Comprehensive instruction in moral duties would make all children better persons both as individuals and as a society. There would be few psyches that would become twisted because they were starved of moral nourishment, and less likelihood that what amounts to a caste system would be practiced by the majority of high school teenagers.

If the young were to be inculcated vigorously with a religion-free code of  morals and ethics drawn from the best that Western and Eastern philosophies have to offer, it would also eventually modify the American cultural tradition, in which the “testosterone tyranny” that  idolizes the male athlete and spurns the physically inept would be moderated by a general awareness in everyone that it is not physical prowess but the practice of the moral virtues that  make a human being worthy of admiration.
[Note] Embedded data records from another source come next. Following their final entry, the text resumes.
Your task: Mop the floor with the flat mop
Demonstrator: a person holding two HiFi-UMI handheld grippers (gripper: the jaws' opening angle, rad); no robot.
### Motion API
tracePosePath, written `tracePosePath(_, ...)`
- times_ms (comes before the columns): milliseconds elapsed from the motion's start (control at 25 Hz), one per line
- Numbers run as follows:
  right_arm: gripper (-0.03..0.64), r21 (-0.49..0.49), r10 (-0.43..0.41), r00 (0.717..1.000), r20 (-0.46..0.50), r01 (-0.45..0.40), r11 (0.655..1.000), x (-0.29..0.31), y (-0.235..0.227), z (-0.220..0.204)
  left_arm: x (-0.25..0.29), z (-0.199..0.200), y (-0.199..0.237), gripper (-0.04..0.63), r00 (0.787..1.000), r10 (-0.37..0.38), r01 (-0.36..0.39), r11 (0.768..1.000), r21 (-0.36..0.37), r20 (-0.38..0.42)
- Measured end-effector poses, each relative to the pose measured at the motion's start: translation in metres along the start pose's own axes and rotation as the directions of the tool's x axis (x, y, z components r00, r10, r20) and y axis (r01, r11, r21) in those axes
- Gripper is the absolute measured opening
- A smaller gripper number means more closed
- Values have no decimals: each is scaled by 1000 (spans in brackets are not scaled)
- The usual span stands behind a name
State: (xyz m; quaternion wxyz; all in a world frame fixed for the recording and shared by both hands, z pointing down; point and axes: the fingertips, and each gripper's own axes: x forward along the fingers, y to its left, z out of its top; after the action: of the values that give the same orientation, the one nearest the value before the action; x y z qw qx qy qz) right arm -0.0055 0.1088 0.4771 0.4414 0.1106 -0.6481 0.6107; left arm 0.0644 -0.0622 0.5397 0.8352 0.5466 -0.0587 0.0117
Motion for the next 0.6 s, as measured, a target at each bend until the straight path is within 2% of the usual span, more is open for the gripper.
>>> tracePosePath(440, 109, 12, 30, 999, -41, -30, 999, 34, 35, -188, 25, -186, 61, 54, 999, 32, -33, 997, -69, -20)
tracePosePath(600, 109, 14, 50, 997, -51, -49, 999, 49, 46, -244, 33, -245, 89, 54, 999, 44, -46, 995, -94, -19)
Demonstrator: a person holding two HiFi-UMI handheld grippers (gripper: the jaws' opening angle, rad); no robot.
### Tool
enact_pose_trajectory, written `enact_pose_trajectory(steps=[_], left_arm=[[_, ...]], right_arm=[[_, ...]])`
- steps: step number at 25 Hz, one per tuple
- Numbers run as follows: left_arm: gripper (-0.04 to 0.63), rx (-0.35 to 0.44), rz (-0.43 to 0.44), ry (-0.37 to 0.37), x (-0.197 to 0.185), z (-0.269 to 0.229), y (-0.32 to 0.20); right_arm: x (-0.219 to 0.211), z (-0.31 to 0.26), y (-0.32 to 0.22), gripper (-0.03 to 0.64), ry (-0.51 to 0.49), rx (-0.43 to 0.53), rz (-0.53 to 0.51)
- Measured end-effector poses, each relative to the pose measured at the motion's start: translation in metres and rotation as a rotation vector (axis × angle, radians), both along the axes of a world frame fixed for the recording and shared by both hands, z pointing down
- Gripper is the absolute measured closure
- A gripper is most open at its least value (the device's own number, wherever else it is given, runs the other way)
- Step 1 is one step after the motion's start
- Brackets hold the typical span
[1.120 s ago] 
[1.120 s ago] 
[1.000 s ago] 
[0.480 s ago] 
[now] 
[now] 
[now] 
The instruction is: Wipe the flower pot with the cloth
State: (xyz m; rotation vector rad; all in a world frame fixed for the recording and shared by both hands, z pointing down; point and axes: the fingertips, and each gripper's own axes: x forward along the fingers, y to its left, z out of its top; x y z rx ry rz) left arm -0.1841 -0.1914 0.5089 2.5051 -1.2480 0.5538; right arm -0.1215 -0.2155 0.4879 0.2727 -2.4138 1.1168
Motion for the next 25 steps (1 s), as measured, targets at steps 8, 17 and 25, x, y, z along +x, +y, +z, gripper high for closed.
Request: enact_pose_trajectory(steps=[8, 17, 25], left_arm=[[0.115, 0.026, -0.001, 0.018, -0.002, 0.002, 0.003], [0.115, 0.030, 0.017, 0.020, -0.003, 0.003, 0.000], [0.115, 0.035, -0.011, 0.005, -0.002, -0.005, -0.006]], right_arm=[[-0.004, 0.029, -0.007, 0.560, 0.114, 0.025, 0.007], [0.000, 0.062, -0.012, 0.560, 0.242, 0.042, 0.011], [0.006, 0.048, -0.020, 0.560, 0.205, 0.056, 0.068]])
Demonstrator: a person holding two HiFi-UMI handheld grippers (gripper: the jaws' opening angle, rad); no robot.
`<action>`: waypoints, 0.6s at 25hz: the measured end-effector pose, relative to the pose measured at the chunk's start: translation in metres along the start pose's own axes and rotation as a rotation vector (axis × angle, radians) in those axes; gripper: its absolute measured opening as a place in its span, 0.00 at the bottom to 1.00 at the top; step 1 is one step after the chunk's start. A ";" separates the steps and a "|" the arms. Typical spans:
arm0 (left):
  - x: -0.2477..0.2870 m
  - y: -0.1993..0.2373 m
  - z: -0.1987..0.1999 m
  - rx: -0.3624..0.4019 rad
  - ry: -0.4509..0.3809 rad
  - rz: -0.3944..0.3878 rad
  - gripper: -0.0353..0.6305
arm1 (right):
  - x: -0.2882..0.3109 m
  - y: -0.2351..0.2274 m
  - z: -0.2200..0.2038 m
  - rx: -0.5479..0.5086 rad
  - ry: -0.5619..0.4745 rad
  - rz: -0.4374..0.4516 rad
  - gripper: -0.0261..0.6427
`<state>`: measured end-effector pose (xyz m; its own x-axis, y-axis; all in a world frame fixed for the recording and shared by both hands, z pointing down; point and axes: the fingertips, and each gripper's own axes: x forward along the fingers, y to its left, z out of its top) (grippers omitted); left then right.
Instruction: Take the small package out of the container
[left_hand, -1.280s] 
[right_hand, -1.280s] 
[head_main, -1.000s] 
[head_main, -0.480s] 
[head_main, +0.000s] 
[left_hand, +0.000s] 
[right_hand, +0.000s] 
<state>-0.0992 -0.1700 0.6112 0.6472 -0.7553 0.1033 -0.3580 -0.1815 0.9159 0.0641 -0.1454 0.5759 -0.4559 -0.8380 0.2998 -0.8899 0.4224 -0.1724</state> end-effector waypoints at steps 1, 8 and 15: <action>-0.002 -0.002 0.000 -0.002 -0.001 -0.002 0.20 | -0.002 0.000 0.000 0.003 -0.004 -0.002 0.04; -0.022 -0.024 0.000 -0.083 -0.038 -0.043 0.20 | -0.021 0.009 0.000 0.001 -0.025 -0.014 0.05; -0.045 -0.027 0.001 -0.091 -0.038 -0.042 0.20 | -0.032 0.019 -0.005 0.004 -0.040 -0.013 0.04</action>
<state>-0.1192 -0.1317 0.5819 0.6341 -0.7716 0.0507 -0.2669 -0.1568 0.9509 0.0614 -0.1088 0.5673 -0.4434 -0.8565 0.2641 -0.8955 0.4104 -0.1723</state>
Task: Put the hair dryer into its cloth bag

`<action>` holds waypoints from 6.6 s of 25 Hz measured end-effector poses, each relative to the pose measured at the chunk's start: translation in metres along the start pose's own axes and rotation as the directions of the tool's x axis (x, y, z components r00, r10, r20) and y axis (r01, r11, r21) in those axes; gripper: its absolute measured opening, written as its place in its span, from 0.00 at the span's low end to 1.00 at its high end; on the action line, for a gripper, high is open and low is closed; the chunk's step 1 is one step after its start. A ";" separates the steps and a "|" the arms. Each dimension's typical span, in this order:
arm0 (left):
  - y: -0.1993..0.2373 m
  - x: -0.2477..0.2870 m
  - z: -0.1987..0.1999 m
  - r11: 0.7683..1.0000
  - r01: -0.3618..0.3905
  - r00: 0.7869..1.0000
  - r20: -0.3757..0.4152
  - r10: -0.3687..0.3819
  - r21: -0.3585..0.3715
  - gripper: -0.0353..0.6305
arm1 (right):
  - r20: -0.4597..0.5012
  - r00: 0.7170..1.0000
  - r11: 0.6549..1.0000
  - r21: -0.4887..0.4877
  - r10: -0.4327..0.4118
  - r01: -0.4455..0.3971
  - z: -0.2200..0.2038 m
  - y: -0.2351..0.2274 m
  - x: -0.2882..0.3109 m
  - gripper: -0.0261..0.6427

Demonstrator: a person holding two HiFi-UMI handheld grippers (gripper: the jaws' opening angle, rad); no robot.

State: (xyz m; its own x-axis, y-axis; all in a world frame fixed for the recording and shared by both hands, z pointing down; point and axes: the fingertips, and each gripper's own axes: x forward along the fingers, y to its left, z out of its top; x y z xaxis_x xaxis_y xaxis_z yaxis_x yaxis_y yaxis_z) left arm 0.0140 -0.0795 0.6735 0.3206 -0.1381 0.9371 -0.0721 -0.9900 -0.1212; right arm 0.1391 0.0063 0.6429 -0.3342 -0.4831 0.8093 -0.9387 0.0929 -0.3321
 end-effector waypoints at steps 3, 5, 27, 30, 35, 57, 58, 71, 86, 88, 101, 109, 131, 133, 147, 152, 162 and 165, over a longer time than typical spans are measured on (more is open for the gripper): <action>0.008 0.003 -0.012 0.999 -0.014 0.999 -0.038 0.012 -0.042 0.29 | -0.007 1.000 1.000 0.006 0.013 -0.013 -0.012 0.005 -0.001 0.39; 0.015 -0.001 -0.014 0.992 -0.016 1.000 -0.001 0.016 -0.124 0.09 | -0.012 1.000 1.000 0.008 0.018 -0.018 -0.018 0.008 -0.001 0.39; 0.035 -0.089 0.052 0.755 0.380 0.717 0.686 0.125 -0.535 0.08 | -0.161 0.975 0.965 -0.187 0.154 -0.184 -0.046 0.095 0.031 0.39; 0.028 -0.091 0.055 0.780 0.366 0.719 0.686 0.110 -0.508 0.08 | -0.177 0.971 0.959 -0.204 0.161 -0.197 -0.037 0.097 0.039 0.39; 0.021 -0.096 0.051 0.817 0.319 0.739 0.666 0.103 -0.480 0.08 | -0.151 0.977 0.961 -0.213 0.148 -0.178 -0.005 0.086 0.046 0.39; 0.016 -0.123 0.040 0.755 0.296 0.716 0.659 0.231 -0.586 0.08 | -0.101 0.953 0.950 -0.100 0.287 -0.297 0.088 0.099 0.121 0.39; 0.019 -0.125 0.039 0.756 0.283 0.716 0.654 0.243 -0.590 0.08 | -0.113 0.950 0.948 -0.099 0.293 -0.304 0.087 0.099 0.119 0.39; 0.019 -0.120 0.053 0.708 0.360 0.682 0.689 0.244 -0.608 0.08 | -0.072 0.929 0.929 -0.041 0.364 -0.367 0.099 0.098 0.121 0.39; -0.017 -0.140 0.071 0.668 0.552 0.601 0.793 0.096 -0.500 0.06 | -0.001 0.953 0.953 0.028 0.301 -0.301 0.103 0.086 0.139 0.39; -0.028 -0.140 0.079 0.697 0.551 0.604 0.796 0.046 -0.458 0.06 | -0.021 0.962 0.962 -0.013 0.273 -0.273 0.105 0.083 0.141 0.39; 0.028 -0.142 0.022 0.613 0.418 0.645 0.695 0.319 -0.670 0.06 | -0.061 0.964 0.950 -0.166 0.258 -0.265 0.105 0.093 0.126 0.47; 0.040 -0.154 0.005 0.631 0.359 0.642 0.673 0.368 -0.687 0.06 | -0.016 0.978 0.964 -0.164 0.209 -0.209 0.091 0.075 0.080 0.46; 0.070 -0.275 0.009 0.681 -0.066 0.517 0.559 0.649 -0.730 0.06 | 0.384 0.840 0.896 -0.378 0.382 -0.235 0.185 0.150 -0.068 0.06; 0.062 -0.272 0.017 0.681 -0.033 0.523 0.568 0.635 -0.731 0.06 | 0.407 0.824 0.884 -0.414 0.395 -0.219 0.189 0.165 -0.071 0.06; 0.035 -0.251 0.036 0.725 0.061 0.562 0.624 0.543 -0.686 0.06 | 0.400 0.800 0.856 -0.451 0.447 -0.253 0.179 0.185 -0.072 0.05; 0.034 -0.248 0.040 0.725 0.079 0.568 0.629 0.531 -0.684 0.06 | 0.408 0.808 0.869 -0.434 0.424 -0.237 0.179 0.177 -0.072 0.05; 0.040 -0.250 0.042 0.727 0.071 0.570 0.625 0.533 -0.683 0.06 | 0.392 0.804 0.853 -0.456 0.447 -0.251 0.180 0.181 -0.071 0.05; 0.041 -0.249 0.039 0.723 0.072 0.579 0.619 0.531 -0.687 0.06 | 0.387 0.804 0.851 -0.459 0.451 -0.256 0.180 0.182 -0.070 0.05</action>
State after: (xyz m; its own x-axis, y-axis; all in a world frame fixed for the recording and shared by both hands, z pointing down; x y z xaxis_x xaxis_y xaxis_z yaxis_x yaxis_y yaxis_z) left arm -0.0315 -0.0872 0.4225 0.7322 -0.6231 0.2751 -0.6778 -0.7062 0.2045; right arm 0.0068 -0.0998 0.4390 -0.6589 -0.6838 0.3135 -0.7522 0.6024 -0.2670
Cultural traditions are slow to change; so are the moral and ethical traditions; in many respects they are one and the same. Before a program of  instruction in the moral duties at schools is possible, there must be a cadre of teachers trained to give it. It is better yet, if the parents of the child also understand and try to live by the moral duties.  In the end it is society as a whole that determines what is taught in the schools. In the present conditions,  one part of society fiercely hangs on to their perceived religious prerogative to be the sole custodian of moral values, and the other part of society, having discarded the religious myth, now thrashes about in amoral confusion. It would indeed be a miracle if society suddenly, and in a quantum leap, comprehended the crying necessity for instructing the young in the moral duties based not on religious myth but on the achievements of our own intellect that reach back into antiquity. Perhaps that will happen in the next millennium.